«On peut faire plus en commençant chez McDonald’s qu’au bureau de poste»

La colère gronde chez les travailleurs de Postes Canada concernant les conditions de travail misérables et la complicité de la bureaucratie du STTP

Ces dernières semaines, de nombreux travailleurs postaux du Canada ont contacté le World Socialist Web Site pour exprimer leur indignation face aux conditions de travail misérables de Postes Canada, une société d'État dirigée par le gouvernement fédéral, et à la complicité du Syndicat des travailleurs et travailleuses des postes (STTP) dans l'application de ces conditions. L'élément déclencheur a été un article publié en mars sur les négociations contractuelles en cours pour environ 42.000 travailleurs des Opérations postales urbaines (OPU) et 8000 facteurs ruraux et suburbains (CPRS). Nous encourageons tous les travailleurs des postes à nous contacter pour continuer à partager leurs expériences.

Un employé de Postes Canada se rend à son camion à Richmond, en Colombie-Britannique. [AP Photo/Ted S. Warren]

Les principaux problèmes auxquels sont actuellement confrontés les quelque 50.000 travailleurs postaux sont les suivants : baisses de salaire réel, augmentation de la charge de travail et des cadences, échelles salariales à plusieurs niveaux et intimidation agressive de la part de la direction. Le contrat des CPRS a expiré le 31 décembre 2023, tandis que celui de l'unité urbaine a pris fin le 31 janvier. Cependant, la direction du syndicat est déterminée à maintenir les travailleurs démobilisés, et seules des mises à jour sporadiques sont fournies sur les négociations qui progressent lentement. Plus de deux mois après l'expiration du dernier contrat, aucun projet de vote de grève et encore moins de date de grève n'ont été annoncés.

D'emblée, plusieurs travailleurs ont décrit les conditions de travail à Postes Canada comme une «tyrannie».

L'un d'entre eux a écrit : «Ils veulent augmenter la productivité au point que les travailleurs se blessent et sont stressés jusqu'à l'épuisement.

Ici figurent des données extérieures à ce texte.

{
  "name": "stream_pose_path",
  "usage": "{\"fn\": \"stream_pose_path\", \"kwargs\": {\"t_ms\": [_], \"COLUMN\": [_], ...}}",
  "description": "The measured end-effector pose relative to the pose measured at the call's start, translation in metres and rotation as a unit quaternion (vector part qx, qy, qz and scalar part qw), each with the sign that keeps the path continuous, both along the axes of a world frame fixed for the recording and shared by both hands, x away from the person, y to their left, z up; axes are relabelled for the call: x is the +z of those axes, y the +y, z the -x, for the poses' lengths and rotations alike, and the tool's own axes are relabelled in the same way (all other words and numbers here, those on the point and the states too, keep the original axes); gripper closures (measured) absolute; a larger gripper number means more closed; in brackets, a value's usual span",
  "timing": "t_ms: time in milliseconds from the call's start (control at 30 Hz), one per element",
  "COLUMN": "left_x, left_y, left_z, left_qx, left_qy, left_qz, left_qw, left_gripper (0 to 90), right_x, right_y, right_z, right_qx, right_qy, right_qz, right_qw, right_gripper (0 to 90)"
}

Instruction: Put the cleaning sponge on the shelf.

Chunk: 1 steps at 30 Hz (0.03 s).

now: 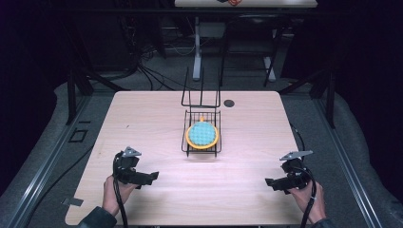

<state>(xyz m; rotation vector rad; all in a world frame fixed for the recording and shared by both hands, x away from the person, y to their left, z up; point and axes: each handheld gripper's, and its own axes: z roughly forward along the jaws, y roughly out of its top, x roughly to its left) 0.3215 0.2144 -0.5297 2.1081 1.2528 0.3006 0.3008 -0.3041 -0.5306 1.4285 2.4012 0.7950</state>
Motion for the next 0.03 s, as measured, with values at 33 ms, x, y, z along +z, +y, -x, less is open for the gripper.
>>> {"fn": "stream_pose_path", "kwargs": {"t_ms": [33], "left_x": [0.0], "left_y": [0.0], "left_z": [0.0], "left_qx": [0.0], "left_qy": [0.0], "left_qz": [0.0], "left_qw": [1.0], "left_gripper": [0.0], "right_x": [0.0], "right_y": [0.0], "right_z": [0.0], "right_qx": [0.0], "right_qy": [0.0], "right_qz": [0.0], "right_qw": [1.0], "right_gripper": [10.1]}}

De la poudre trouvée sur les machines provenant d’enveloppes, que la direction balaie en disant aux travailleurs de continuer à travailler. Ne pas autoriser les travailleurs à quitter le bâtiment lorsqu'une alarme d’incendie retentit. Au lieu de cela, elle dit aux travailleurs de retourner à leurs machines jusqu'à ce qu'elle découvre ce qui se passe. Ce ne sont là que quelques exemples de ce qui se passe dans l'usine. C'est de la pure tyrannie.»

Notant la pression constante exercée par la direction sur les travailleurs pour qu'ils travaillent davantage, un délégué syndical de Toronto a déclaré : «Je dois assister à deux entretiens avec des facteurs qui ramènent le courrier parce qu'ils ne peuvent pas terminer les itinéraires qui leur sont assignés. La convention collective n'autorise pas l'entreprise à prendre des mesures disciplinaires à cet égard. Mais elle a commencé à imposer des mesures disciplinaires dans le cas où la tournée n’a pas été terminée, même si le facteur a rempli tous les documents qui précisent les raisons pour lesquelles il n'a pas été en mesure de terminer la tournée. Il peut s'agir d’accumulation de courrier, d'une couverture à 100 % des points de remise, etc. Nos tarifs sont calculés pour une couverture de 60 % des points. C'est un système punitif. C'est un système conçu pour punir les travailleurs et les maintenir à un bas niveau.»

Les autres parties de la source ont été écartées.